Additionally, there is no dividends tax in Hong Kong so no withholding taxes on payments of dividends and interest.
Hong Kong signed Double Treaty Agreements with numerous countries
IRD (Hong Kong Inland Revenue Department) is making it more difficult to obtain Tax Residence Certificates for HK companies to claim tax benefits and foreign tax authorities are also expecting the Hong Kong Holding Companies to demonstrate their place of control and management in the city in order to enjoy the tax benefits. This means that the Hong Kong holding company would not be considered as having an offshore status.
In order to obtain the Tax Residence Certificate, the Hong Kong Holding Company will have to demonstrate the below;
- Local resident Director with the abilities to 1. Formulate strategic policies 2. Determinate business directions 3. Organize the work plan 4. Decide on the mode of business financing 5. Implement management policies, work plan etc. 6. Evaluate the business performance
- The Director will organize the meetings in Hong Kong for the directors/partners to make resolutions with a description of the subject matters discussed.
- The company should hire employees besides administrative officers; this could be “solved” with an employment contract for the local resident Director.
- The fix place of business should be in Hong Kong, an office lease (sublet) would suffice
- The main banker should be in Hong Kong.
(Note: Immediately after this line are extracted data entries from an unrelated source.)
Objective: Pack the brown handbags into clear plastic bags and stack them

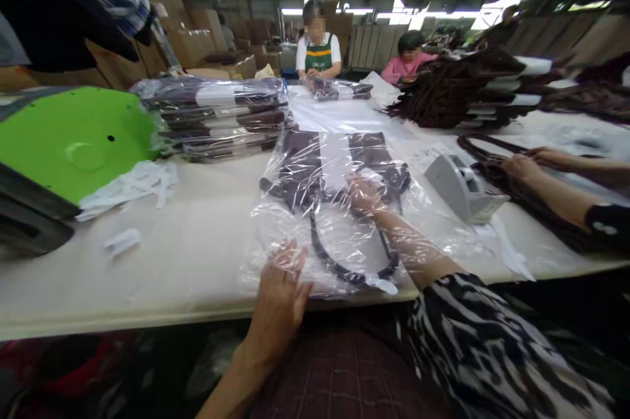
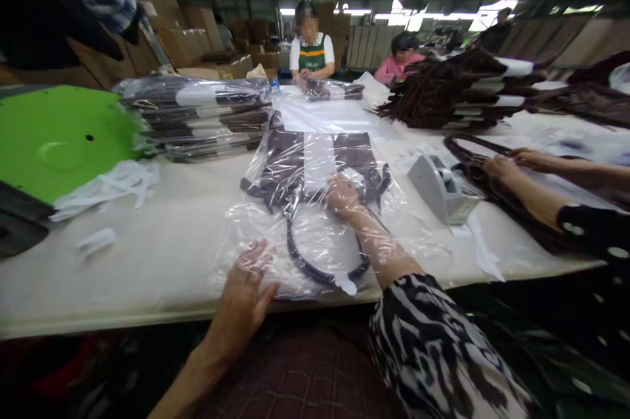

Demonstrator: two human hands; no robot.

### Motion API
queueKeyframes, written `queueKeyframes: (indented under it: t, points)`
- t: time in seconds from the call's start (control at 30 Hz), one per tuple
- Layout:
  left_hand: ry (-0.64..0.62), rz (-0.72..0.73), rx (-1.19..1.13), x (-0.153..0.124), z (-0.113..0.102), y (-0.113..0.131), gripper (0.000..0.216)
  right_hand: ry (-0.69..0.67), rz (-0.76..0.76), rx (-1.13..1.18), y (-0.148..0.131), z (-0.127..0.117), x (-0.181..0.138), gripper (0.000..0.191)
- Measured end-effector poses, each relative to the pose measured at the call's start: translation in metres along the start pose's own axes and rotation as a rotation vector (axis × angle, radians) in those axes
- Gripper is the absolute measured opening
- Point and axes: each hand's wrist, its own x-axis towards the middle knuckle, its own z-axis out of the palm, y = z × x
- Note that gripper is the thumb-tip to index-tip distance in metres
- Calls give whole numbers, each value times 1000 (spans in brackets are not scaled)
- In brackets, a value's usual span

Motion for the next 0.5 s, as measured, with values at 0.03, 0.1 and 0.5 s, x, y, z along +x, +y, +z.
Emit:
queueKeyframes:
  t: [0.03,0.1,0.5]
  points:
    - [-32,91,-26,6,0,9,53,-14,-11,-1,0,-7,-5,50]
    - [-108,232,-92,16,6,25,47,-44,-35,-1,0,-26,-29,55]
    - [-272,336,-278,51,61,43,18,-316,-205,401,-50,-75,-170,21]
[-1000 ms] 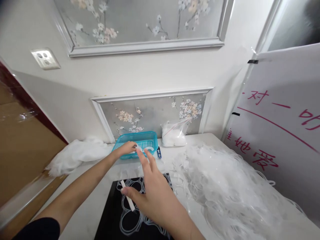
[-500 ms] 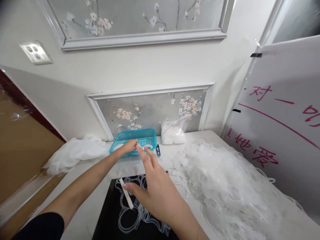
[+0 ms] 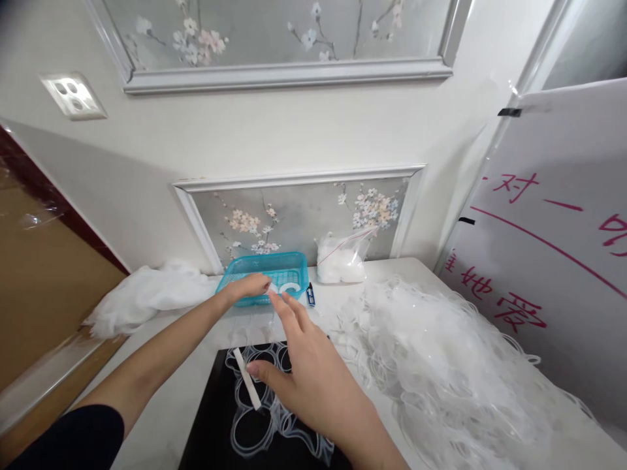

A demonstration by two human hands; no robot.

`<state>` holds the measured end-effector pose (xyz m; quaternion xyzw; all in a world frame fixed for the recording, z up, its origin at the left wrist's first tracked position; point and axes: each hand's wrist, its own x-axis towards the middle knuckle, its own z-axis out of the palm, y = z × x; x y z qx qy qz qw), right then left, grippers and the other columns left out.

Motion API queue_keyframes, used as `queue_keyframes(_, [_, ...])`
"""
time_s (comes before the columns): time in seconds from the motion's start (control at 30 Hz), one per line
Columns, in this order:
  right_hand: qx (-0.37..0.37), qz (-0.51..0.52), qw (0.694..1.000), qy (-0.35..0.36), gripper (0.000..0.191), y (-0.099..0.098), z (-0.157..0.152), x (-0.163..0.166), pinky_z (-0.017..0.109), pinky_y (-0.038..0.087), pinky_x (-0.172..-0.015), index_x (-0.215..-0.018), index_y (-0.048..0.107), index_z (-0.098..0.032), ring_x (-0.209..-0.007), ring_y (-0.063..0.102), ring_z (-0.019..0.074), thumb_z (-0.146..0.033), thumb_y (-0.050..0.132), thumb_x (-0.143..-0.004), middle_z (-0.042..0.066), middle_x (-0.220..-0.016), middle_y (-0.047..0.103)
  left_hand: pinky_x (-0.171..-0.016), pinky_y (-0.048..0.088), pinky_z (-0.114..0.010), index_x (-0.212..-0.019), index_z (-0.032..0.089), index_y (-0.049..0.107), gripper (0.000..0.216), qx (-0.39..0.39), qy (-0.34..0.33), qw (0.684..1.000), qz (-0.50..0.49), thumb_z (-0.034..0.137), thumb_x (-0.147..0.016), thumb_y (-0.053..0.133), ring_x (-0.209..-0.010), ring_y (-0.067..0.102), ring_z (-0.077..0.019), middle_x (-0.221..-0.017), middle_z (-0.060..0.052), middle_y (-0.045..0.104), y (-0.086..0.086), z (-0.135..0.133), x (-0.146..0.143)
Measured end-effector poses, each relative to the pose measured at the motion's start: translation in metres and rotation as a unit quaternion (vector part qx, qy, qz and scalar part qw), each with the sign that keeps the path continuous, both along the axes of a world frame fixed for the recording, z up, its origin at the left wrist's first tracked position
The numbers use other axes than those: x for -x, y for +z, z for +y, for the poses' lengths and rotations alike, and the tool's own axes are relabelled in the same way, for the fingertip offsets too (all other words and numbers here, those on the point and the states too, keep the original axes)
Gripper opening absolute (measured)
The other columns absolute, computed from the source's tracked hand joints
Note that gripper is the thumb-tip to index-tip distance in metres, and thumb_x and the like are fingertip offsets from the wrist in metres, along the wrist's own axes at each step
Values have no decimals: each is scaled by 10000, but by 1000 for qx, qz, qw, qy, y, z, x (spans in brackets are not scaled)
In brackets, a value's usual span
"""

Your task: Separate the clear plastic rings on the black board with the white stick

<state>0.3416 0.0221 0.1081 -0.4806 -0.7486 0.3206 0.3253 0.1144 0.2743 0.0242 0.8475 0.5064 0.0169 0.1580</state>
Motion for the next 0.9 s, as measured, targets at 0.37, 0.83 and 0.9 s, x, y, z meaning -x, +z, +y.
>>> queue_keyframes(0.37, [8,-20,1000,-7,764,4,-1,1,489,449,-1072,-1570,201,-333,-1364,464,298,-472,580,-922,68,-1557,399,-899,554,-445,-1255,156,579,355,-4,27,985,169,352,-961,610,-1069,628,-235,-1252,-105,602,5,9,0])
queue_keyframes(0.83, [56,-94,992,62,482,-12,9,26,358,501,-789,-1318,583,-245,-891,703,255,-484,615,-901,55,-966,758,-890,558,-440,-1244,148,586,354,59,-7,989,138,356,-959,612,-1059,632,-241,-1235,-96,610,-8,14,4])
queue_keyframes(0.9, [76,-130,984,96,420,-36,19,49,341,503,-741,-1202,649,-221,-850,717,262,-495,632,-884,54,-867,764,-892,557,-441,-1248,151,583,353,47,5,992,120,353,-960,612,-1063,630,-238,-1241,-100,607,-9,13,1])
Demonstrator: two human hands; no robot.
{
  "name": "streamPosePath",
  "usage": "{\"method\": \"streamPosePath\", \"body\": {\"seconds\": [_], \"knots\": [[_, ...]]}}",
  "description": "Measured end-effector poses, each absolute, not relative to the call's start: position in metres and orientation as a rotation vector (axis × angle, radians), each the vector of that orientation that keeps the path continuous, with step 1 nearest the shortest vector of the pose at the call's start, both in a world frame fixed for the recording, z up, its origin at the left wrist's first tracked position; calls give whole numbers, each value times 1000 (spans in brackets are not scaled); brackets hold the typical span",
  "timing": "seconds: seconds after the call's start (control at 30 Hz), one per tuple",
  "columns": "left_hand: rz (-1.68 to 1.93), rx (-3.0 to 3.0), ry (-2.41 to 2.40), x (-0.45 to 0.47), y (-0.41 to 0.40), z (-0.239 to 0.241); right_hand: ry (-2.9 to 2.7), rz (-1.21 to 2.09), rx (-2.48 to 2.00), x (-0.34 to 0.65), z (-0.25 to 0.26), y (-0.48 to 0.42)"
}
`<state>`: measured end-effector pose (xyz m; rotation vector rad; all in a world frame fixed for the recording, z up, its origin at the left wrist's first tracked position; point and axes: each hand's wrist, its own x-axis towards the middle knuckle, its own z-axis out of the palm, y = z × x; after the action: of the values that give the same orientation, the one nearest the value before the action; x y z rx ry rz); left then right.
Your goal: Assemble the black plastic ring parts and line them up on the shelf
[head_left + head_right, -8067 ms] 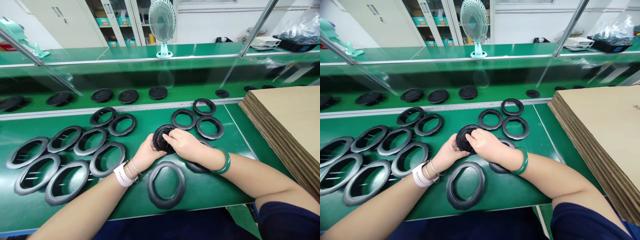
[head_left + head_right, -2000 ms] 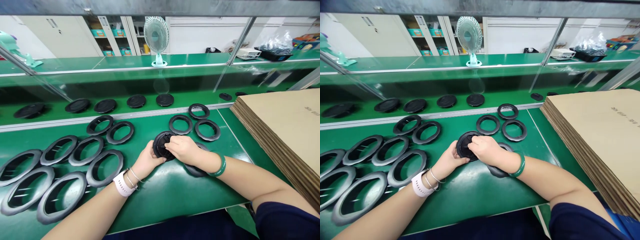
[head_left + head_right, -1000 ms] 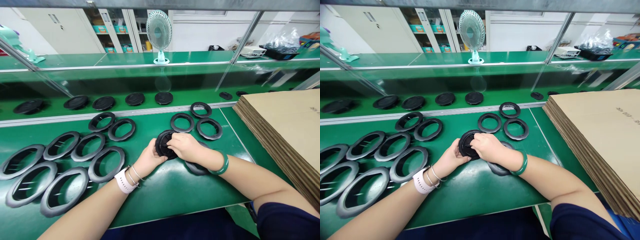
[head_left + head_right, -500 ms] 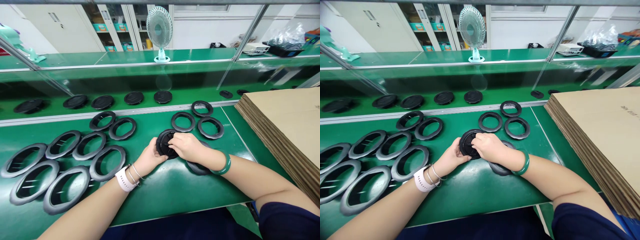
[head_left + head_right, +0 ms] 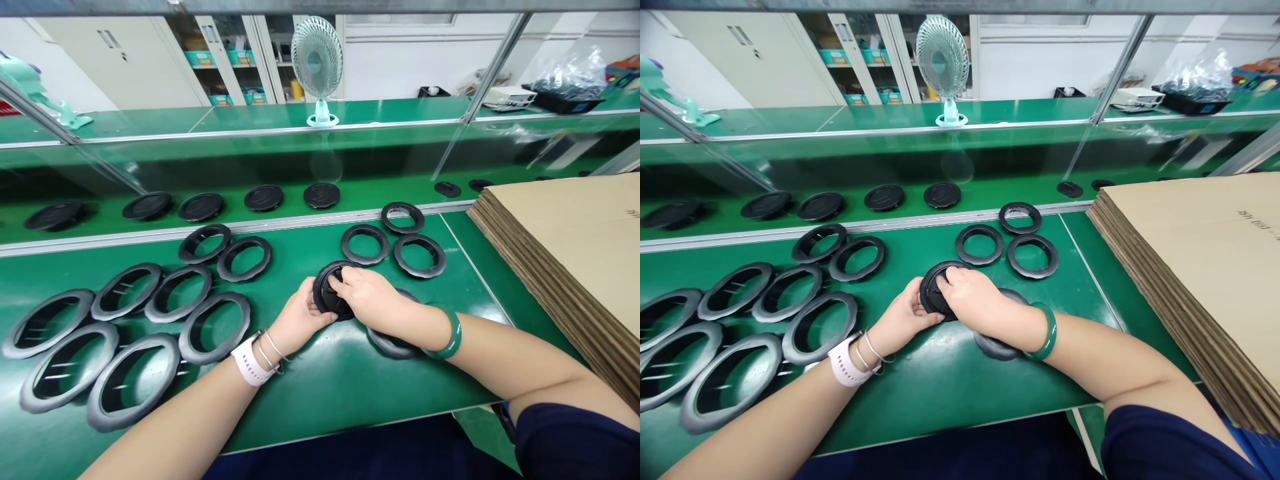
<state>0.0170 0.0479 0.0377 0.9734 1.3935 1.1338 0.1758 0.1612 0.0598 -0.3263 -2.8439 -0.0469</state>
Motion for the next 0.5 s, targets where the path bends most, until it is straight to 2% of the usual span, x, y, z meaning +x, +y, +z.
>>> {"method": "streamPosePath", "body": {"seconds": [0.13,0.27,0.4,0.5], "knots": [[1143,951,1428,16,48,36,-2726,85,-259,176,63,165],[1255,935,1416,17,48,36,-2314,439,-404,181,69,174],[1261,955,1374,20,46,39,-2244,945,-627,179,61,184],[1222,984,1373,22,44,42,-2191,1132,-722,175,54,188]]}}
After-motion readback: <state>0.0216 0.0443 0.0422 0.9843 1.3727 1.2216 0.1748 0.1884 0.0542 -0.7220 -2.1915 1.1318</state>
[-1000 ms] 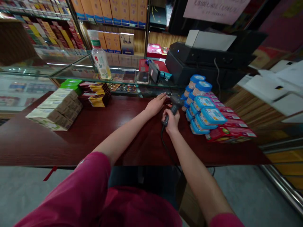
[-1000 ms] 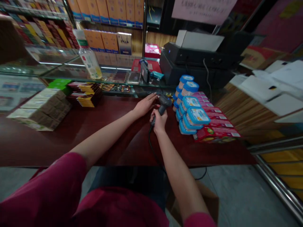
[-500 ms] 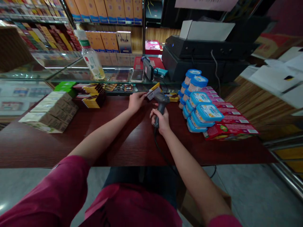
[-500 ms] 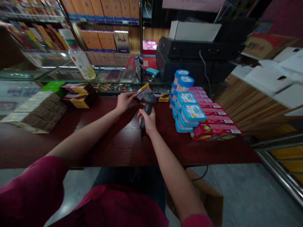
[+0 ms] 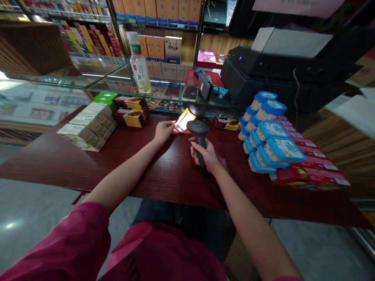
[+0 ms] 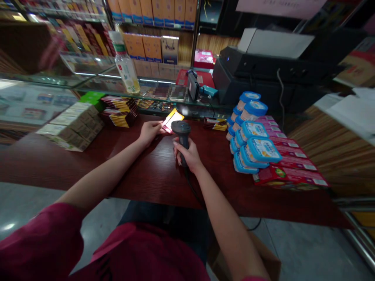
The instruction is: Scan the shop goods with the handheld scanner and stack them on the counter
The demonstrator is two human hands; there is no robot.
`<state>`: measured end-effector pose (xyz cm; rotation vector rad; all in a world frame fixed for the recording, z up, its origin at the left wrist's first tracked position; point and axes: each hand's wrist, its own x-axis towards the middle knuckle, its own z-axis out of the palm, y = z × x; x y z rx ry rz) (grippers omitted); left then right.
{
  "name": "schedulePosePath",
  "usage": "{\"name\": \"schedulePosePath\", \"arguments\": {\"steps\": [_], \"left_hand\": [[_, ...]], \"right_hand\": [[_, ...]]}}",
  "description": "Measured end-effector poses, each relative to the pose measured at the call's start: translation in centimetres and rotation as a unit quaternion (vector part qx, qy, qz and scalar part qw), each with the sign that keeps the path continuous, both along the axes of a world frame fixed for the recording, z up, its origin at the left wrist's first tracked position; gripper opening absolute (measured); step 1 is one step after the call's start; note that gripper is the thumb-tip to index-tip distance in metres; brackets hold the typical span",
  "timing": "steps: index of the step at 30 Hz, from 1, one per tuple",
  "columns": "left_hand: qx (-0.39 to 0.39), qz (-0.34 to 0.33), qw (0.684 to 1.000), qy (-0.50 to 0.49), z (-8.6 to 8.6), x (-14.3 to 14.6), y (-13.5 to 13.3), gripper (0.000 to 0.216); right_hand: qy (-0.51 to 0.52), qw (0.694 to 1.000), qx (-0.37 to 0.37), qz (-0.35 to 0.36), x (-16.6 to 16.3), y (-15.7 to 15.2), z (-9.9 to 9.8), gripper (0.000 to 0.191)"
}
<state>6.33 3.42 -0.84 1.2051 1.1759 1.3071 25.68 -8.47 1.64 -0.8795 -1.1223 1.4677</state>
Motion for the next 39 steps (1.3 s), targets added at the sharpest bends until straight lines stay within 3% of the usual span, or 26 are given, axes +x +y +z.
{"name": "schedulePosePath", "arguments": {"steps": [6,9,14,19,23,28,34,39], "left_hand": [[0.012,-0.001,1.0,0.021,0.2,-0.1,-0.5,0.033],[0.096,0.026,0.987,0.123,1.6,-1.5,-1.1,0.027],[0.244,0.099,0.91,0.321,4.8,-7.8,-2.5,0.027],[0.26,0.123,0.823,0.489,5.5,-16.0,-4.2,0.034],[0.232,0.125,0.771,0.579,4.9,-19.5,-4.6,0.042],[0.194,0.17,0.75,0.61,4.9,-18.4,-4.1,0.05],[0.262,0.081,0.725,0.632,3.8,-15.2,-5.3,0.053],[0.231,0.086,0.732,0.635,3.2,-16.4,-5.6,0.059]], "right_hand": [[-0.003,1.0,0.0,-0.001,0.0,-0.4,0.7,0.048],[0.009,1.0,-0.007,-0.007,0.1,-0.5,0.7,0.051],[0.002,1.0,-0.014,-0.018,0.2,-0.6,0.7,0.053],[-0.024,0.999,-0.022,-0.013,-0.2,-0.8,1.2,0.054],[-0.032,0.999,-0.034,-0.006,-1.4,-0.5,1.4,0.058],[-0.068,0.997,-0.044,0.014,-4.9,0.6,1.5,0.061],[-0.06,0.996,-0.03,0.057,-10.1,1.4,2.2,0.06],[-0.06,0.996,-0.022,0.069,-11.6,1.4,2.4,0.059]]}}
Hong Kong Company information are publicly available with a simple registration search.
Forget about business confidentiality and privacy, we live in a new era of transparency and everybody could access information.
A Hong Kong Company registration search will reveal the director(s) name and addresses with their passports number.
A Hong Kong Company registration name will also reveal the shareholders names, addresses, passports numbers, corporate shareholders names and addresses as well as additional information about the capital and the number of shares.
To access information about a Hong Kong Company you should go online and pay a small fee, at least not all the information are available free of charge as it is the case for the UK company house.
Less to say a small fee will not be a constraint to unwanted curiosity so how to protect you personal information ?
A ) by using Hong Kong nominee director services
B) by using Hong Kong nominee shareholder services
Hong Kong Company registration search could be performed on https://www.cr.gov.hk/
Hong Kong nominee director services are facing some reluctance by the banks during the onboarding process, the reasons behind privacy needs should be explained in details and the financial institution should be convinced of the treat created by a public exposure.
Hong Kong nominee shareholders services don’t pose the same issues when banking in Hong Kong, its a more common situation.